Photographed by Refinery29 UK
"I was receiving debt collection letters to the flat in his name, demanding payment for unpaid bills I didn't know anything about."
In 2019, people reported losing over £200 million to financial abuse. While online relationships often get a bad reputation for catfishing and scams, where unsuspecting victims are lured into fake relationships before being exploited financially, the same thing can happen in real life, when you're with a partner you love and trust. This was the case for Anna*, 32, who was in a long-term relationship with her partner until she discovered that he was defrauding her.
Advertisement
Anna met Tom when she was 24 and they went on to have a seven-year relationship. With the exception of a few break-ups along the way, they grew into their early 30s together. "He had cheated on me a few times and I knew he had a problem with cocaine but when we moved in together things improved dramatically and I thought he had finally turned it around," she tells Refinery29. But then she had the shock of her life.
"After going to a music festival with his friends, he suddenly texted me in the middle of the working day and told me he was moving out the flat we own together," she says. "What unravelled from there is one of the most confusing and painful things I have ever been through."
Anna says she started receiving debt collection letters to the flat in Tom's name, demanding payment for unpaid bills which she didn't know anything about. "At the same time, he was asking me for money for things he had paid for years and years ago in our relationship." This is when alarm bells started ringing. "I then received a DM on Instagram from a girl telling me she was in a relationship with him — this was less than six weeks after he left suddenly. I clicked on her profile; she was on holiday with him!"
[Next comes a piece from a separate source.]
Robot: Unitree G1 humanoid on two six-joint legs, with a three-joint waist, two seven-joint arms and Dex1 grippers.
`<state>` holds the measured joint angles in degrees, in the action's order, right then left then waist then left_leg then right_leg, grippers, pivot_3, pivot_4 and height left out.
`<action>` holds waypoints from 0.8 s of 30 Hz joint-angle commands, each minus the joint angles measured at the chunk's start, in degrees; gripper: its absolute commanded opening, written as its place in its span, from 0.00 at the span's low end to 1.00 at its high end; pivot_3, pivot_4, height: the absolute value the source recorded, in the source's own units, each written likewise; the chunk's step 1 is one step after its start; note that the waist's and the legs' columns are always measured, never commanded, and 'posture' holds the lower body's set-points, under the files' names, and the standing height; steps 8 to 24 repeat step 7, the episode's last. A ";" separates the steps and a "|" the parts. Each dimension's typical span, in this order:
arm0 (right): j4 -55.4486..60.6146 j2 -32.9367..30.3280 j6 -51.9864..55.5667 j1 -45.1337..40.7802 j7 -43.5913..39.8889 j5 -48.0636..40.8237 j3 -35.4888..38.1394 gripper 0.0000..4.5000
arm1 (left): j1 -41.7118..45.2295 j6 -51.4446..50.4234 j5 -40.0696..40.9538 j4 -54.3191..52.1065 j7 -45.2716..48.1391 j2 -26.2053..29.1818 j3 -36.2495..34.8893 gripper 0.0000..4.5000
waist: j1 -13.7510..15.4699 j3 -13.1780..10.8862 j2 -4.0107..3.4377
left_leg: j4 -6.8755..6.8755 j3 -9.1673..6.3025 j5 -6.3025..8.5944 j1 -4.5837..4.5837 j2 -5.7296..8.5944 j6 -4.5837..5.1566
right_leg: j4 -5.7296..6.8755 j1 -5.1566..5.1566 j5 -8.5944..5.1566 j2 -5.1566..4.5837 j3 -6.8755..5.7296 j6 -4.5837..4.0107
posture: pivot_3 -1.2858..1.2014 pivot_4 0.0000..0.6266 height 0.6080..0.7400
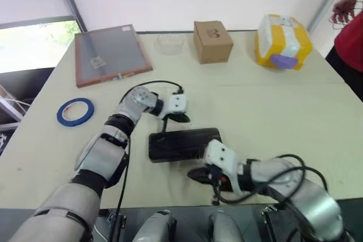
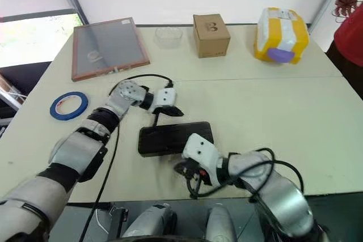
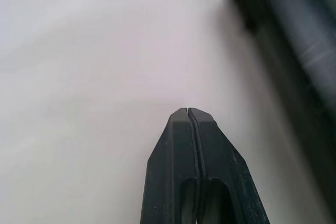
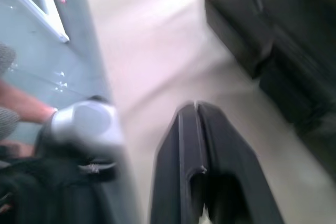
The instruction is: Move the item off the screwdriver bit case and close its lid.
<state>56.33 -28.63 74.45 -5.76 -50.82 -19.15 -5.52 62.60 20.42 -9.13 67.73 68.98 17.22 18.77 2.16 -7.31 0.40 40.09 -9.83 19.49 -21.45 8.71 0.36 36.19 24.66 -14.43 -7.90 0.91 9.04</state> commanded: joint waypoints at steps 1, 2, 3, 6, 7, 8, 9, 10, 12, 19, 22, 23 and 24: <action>1.69 -0.10 0.73 -2.10 -2.88 -7.00 17.08 0.01 | 0.99 -4.97 6.56 -0.83 1.64 3.24 -7.65 0.00 | -0.12 -0.08 0.02 | 0.00 0.01 0.00 -0.02 -0.02 0.00 | 0.02 0.03 0.00 0.01 0.00 0.00 | 0.52 0.24 1.00; -0.66 -0.43 -0.17 -3.49 -2.16 -7.37 21.84 0.01 | 0.29 -7.51 8.66 -2.09 2.42 4.85 -10.03 0.00 | -0.27 -0.15 0.02 | 0.00 0.01 0.00 -0.06 -0.03 0.00 | 0.03 0.09 0.00 0.02 0.00 0.00 | 0.52 0.24 1.00; -3.19 -0.71 -1.19 -4.71 -0.77 -7.18 25.00 0.01 | -0.69 -9.36 10.28 -3.74 2.77 6.20 -11.94 0.00 | -0.60 -0.18 0.05 | 0.00 0.04 0.00 -0.06 -0.04 0.00 | 0.07 0.12 0.00 0.02 0.00 0.00 | 0.52 0.24 1.00; -10.23 -1.67 -7.67 -5.48 4.34 -4.26 27.77 0.01 | -6.21 -14.89 13.05 -12.49 1.85 9.76 -15.27 0.00 | -1.51 -0.18 0.04 | -0.18 0.06 0.01 0.00 -0.10 -0.01 | 0.17 0.21 0.00 0.02 -0.01 0.00 | 0.52 0.24 1.00; -12.88 -1.06 -10.96 -5.49 6.89 -2.54 27.83 0.01 | -10.01 -16.25 13.79 -18.07 1.34 11.26 -16.07 0.00 | -1.51 -0.18 0.04 | -0.25 0.05 0.01 -0.01 -0.10 -0.01 | 0.19 0.25 0.00 0.01 -0.02 0.00 | 0.52 0.24 1.00; -12.88 -1.06 -10.96 -5.49 6.89 -2.54 27.83 0.01 | -10.01 -16.25 13.79 -18.07 1.34 11.26 -16.07 0.00 | -1.51 -0.18 0.04 | -0.25 0.05 0.01 -0.01 -0.10 -0.01 | 0.19 0.25 0.00 0.01 -0.02 0.00 | 0.52 0.24 1.00; -12.88 -1.06 -10.96 -5.49 6.89 -2.54 27.83 0.01 | -10.01 -16.25 13.79 -18.07 1.34 11.26 -16.07 0.00 | -1.51 -0.18 0.04 | -0.25 0.05 0.01 -0.01 -0.10 -0.01 | 0.19 0.25 0.00 0.01 -0.02 0.00 | 0.52 0.24 1.00; -12.88 -1.06 -10.96 -5.49 6.89 -2.54 27.83 0.01 | -10.01 -16.25 13.79 -18.07 1.34 11.26 -16.07 0.00 | -1.51 -0.18 0.04 | -0.25 0.05 0.01 -0.01 -0.10 -0.01 | 0.19 0.25 0.00 0.01 -0.02 0.00 | 0.52 0.24 1.00; -12.88 -1.06 -10.96 -5.49 6.89 -2.54 27.83 0.01 | -10.01 -16.25 13.79 -18.07 1.34 11.26 -16.07 0.00 | -1.51 -0.18 0.04 | -0.25 0.05 0.01 -0.01 -0.10 -0.01 | 0.19 0.25 0.00 0.01 -0.02 0.00 | 0.52 0.24 1.00; -12.88 -1.06 -10.96 -5.49 6.89 -2.54 27.83 0.01 | -10.01 -16.25 13.79 -18.07 1.34 11.26 -16.07 0.00 | -1.51 -0.18 0.04 | -0.25 0.05 0.01 -0.01 -0.10 -0.01 | 0.19 0.25 0.00 0.01 -0.02 0.00 | 0.52 0.24 1.00; -12.88 -1.06 -10.96 -5.49 6.89 -2.54 27.83 0.01 | -10.01 -16.25 13.79 -18.07 1.34 11.26 -16.07 0.00 | -1.51 -0.18 0.04 | -0.25 0.05 0.01 -0.01 -0.10 -0.01 | 0.19 0.25 0.00 0.01 -0.02 0.00 | 0.52 0.24 1.00; -12.88 -1.06 -10.96 -5.49 6.89 -2.54 27.83 0.01 | -10.01 -16.25 13.79 -18.07 1.34 11.26 -16.07 0.00 | -1.51 -0.18 0.04 | -0.25 0.05 0.01 -0.01 -0.10 -0.01 | 0.19 0.25 0.00 0.01 -0.02 0.00 | 0.52 0.24 1.00; -12.88 -1.06 -10.96 -5.49 6.89 -2.54 27.83 0.01 | -10.01 -16.25 13.79 -18.07 1.34 11.26 -16.07 0.00 | -1.51 -0.18 0.04 | -0.25 0.05 0.01 -0.01 -0.10 -0.01 | 0.19 0.25 0.00 0.01 -0.02 0.00 | 0.52 0.24 1.00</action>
He had stopped paying our mortgage at this time, meaning I was paying a mortgage and bills meant for two on my own.

ANna*
This discovery left Anna confused, hurt and upset as she had no idea how Tom could be paying for the holiday when he had accumulated so much debt. "He had stopped paying our mortgage at this time, meaning I was paying a mortgage and bills meant for two on my own," says Anna, adding that she sent the girl a photo of the debt collection letter.
Advertisement
"After that, friends told me he was spending New Year's Eve with her on another expensive holiday," Anna continues.
"It turned out he had taken out a credit card against our shared address and joint account."
Anna says the whole ordeal made her feel at sea, especially as the reality she was experiencing was being undermined and denied by the person causing her so much financial stress and trauma. "Everything he has done affects my credit rating because the flat is in both of our names. It has been one of the most difficult experiences of my life," she adds. "A court doesn't care which one of you has stopped paying a joint mortgage or credit card as long as it gets paid. I really, really want other women to know about what I've been through."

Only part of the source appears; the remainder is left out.